EXERCISE =>
Search the data below for the string "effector". Extract every line that contains it.

----- PROVIDED MATERIAL -----

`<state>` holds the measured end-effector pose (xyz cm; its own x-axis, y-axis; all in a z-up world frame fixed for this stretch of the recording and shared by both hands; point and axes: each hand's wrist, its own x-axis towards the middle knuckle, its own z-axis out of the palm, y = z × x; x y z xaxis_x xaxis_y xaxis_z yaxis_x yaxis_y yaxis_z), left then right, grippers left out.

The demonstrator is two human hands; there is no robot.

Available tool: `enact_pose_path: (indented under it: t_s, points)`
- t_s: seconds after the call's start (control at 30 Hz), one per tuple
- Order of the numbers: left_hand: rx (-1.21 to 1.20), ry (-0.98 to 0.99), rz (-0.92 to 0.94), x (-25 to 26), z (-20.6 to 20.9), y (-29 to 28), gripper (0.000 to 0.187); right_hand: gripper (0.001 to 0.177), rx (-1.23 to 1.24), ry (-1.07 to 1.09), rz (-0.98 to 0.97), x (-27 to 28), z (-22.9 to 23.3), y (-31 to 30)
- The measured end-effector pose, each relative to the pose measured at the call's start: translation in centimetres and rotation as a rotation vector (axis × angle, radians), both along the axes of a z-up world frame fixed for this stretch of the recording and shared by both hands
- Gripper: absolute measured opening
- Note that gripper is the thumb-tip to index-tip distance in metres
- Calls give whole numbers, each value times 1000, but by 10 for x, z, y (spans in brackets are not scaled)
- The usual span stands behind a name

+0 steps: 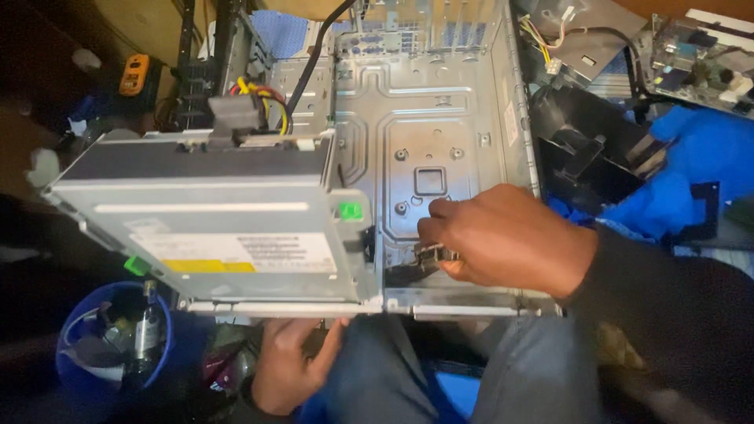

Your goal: Disassembling and cleaning components of a desktop computer.

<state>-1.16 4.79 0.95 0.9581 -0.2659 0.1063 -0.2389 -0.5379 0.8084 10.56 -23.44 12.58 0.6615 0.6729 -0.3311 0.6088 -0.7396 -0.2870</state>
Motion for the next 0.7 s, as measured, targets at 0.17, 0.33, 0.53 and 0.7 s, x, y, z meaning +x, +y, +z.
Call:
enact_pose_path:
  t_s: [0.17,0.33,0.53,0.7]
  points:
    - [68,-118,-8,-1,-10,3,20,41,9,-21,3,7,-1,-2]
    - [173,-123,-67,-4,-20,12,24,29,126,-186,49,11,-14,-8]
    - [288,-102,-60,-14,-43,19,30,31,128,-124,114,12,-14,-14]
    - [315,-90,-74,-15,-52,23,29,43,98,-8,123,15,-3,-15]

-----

EXPECTED ANSWER =>
`<state>` holds the measured end-effector pose (xyz cm; its own x-axis, y-axis; all in a z-up world frame fixed for this stretch of the recording and shared by both hands; point and axes: each hand's wrist, its own x-axis towards the middle knuckle, its own z-axis out of the palm, y = z × x; x y z xaxis_x xaxis_y xaxis_z yaxis_x yaxis_y yaxis_z), left then right, grippers left out.
- The measured end-effector pose, each relative to the pose measured at the call's start: translation in centimetres and rotation as a rotation vector (axis × angle, radians), both along the axes of a z-up world frame fixed for this stretch of the recording and shared by both hands

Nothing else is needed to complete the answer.